Baixa procura e custos elevados
Apesar de ter sido lançada com a promessa de juros de 10,39% ao ano, na prática a linha perdeu competitividade. Os reajustes aplicados às parcelas e ao saldo devedor acabavam levando o custo real para algo próximo de 12%, o que afastou parte dos interessados. Muitos compradores migraram para modalidades tradicionais, como o SBPE (Sistema Brasileiro de Poupança e Empréstimo), hoje com taxa média de 11,29% ao ano.
Revisão de produtos e novos limites
Outra modalidade que também passa por ajustes é o financiamento indexado ao IPCA. O Banco Central avalia mudanças no sistema de amortização para amenizar o impacto da inflação sobre as prestações e torná-lo mais atraente.

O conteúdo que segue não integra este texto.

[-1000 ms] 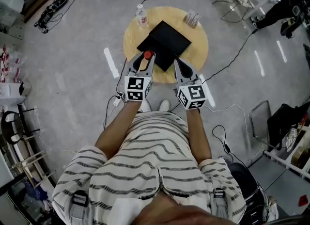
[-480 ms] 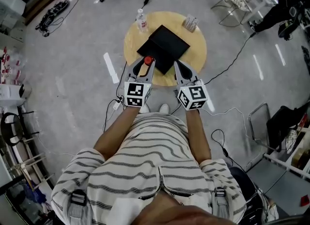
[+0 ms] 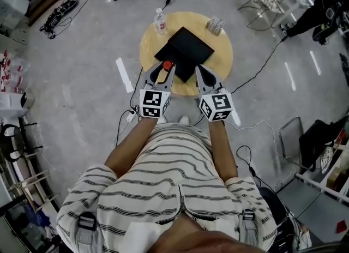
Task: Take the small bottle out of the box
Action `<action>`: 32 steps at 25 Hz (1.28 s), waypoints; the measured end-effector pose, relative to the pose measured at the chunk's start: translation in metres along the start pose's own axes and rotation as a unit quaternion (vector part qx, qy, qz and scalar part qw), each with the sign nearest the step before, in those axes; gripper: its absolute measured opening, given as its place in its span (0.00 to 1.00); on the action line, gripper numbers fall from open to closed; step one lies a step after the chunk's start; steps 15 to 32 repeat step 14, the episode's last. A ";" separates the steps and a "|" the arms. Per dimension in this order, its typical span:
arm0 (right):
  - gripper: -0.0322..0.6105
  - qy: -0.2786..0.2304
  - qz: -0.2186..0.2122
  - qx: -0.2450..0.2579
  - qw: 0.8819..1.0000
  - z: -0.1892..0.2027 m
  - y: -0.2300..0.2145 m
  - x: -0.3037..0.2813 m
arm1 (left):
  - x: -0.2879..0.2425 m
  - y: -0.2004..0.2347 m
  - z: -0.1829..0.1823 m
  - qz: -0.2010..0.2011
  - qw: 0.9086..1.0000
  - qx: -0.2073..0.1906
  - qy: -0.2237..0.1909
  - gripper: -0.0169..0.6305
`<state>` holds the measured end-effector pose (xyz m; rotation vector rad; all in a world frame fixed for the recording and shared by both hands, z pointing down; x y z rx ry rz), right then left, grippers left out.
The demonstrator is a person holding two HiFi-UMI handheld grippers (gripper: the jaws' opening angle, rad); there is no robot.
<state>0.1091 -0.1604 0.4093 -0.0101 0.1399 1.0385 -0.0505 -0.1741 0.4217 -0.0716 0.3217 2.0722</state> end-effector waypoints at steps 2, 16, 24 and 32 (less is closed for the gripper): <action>0.07 -0.001 -0.001 0.001 1.000 0.000 0.000 -0.002 | 0.000 0.001 0.001 0.000 1.000 -0.002 0.001 0.26; 0.07 0.002 -0.003 0.006 1.000 0.003 -0.002 -0.011 | -0.005 0.005 0.000 0.003 1.000 -0.003 -0.004 0.26; 0.07 0.002 -0.003 0.006 1.000 0.003 -0.002 -0.011 | -0.005 0.005 0.000 0.003 1.000 -0.003 -0.004 0.26; 0.07 0.002 -0.003 0.006 1.000 0.003 -0.002 -0.011 | -0.005 0.005 0.000 0.003 1.000 -0.003 -0.004 0.26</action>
Point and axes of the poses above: the fingertips, and each gripper's own axes: x backward along the fingers, y to its left, z out of its underside, the point moved 6 cm from there along x, backward along the fingers, and after that the axes turned 10 degrees about x, right-handed, at the moved point
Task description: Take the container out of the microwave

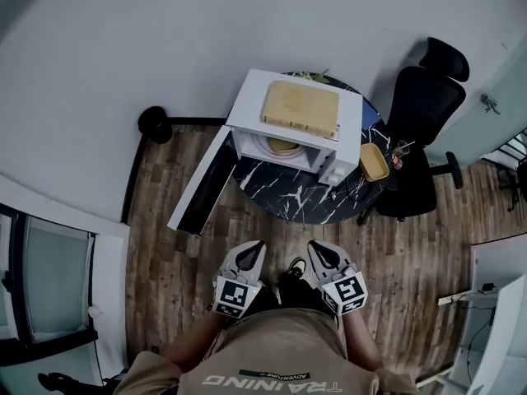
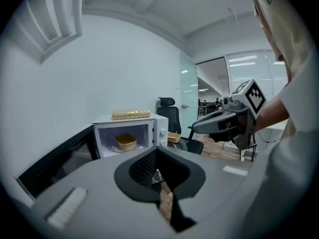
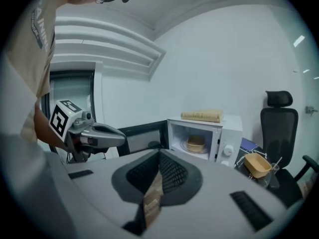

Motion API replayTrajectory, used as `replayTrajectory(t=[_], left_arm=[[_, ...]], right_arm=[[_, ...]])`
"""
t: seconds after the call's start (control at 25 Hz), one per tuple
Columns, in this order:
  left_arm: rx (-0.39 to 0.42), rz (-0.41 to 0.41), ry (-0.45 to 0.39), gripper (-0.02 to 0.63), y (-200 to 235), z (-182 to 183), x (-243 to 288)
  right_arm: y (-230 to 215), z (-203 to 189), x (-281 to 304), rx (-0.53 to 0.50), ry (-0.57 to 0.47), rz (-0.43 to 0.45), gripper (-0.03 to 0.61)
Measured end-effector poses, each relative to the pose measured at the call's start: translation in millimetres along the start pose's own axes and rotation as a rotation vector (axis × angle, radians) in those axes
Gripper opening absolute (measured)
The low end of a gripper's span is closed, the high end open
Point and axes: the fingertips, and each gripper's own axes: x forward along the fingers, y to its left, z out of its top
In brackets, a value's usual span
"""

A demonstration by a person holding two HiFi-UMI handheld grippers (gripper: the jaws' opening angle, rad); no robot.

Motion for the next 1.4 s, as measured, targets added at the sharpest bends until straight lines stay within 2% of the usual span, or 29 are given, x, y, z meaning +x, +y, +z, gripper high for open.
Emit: replayTrajectory(t=[0.28, 0.56, 0.76, 0.96, 1.12, 1.4], left_arm=[[-0.001, -0.023, 0.032, 0.002, 9.7, -3.4, 31.8], [0.058, 0.058, 0.052, 0.002, 46.6, 23.3, 59.0], [0.106, 0.069, 0.057, 0.002, 63.1, 42.5, 105.7], [0.159, 0.075, 0.067, 0.002, 76.7, 58.1, 149.5], [0.194, 0.063, 0.111, 0.002, 81.6, 54.8, 183.8], [0.236, 0.009, 0.231, 0.002, 99.2, 33.4, 233.7]], right_arm=[[-25.0, -12.4, 20.4, 0.015, 0.024, -0.004, 0.008], [-61.6, 11.3, 65.3, -0.008, -0.035, 0.068, 0.008], [-106.9, 22.9, 82.8, -0.025, -0.065, 0.082, 0.008], [-145.5, 20.7, 87.0, -0.025, -0.046, 0.102, 0.008], [-167.7, 10.8, 87.1, -0.067, -0.01, 0.126, 0.008], [-198.0, -4.8, 86.4, -0.028, 0.025, 0.129, 0.008]])
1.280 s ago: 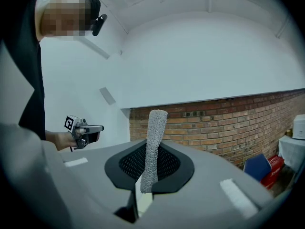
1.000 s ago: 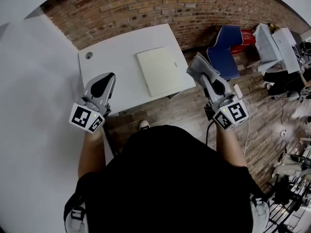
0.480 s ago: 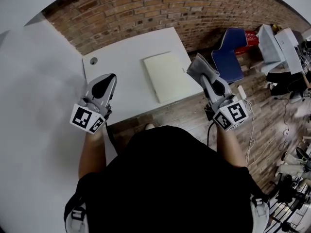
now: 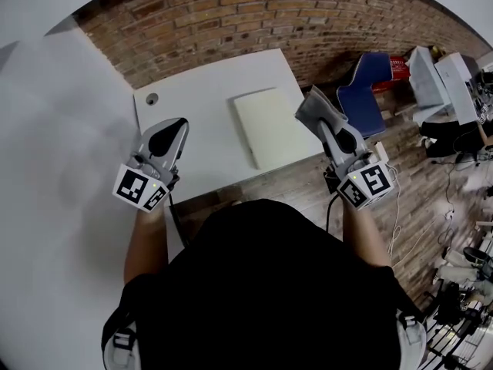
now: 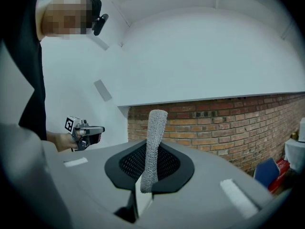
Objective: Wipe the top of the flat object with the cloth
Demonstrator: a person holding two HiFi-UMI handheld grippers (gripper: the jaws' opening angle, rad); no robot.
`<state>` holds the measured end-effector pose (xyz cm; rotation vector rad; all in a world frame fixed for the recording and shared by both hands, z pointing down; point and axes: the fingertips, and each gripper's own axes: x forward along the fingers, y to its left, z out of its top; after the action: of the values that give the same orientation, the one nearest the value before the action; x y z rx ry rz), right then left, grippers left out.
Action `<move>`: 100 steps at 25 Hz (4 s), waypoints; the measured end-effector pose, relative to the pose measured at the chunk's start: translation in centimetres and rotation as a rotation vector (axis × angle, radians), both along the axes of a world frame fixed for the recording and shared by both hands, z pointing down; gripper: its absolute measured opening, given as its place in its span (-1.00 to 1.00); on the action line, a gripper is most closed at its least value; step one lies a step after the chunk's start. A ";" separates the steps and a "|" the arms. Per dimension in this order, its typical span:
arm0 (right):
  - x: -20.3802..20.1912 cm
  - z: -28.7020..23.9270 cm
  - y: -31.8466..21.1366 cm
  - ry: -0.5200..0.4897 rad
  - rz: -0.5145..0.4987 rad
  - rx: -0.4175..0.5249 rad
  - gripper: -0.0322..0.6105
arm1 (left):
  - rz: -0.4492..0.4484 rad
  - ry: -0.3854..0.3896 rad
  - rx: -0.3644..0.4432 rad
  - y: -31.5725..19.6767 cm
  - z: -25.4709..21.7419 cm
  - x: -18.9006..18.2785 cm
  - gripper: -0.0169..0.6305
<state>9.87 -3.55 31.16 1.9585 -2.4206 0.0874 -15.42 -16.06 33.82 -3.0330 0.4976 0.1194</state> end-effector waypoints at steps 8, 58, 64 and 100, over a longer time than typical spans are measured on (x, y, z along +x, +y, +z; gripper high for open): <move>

Além disso, a Caixa elevou os valores mínimos para contratação. No caso de compra de imóveis, o limite subiu de R$ 50 mil para R$ 100 mil. Para construções, o patamar passou de R$ 50 mil para R$ 150 mil. Especialistas alertam que essa alteração pode reduzir a oferta de crédito para imóveis de menor valor, sobretudo em cidades do interior.
Fatores que levaram à suspensão
De acordo com o Sindimóveis-RS, a decisão da Caixa tem relação direta com a redução da poupança como fonte de recursos para o crédito imobiliário. Em 2024, a caderneta respondeu por apenas 32% do funding, após sucessivas retiradas de valores pelos correntistas.
Propostas já aprovadas ainda poderão ser efetivadas até 10 de outubro de 2025. A partir daí, será exigida uma nova análise dentro das regras atualizadas.
Expectativas para o setor
Corretores acreditam que a retomada da linha reformulada virá com maior previsibilidade e recursos garantidos. O mercado também acompanha a promessa do governo federal de lançar um novo programa habitacional de grande porte, que deve superar em escala o Minha Casa, Minha Vida.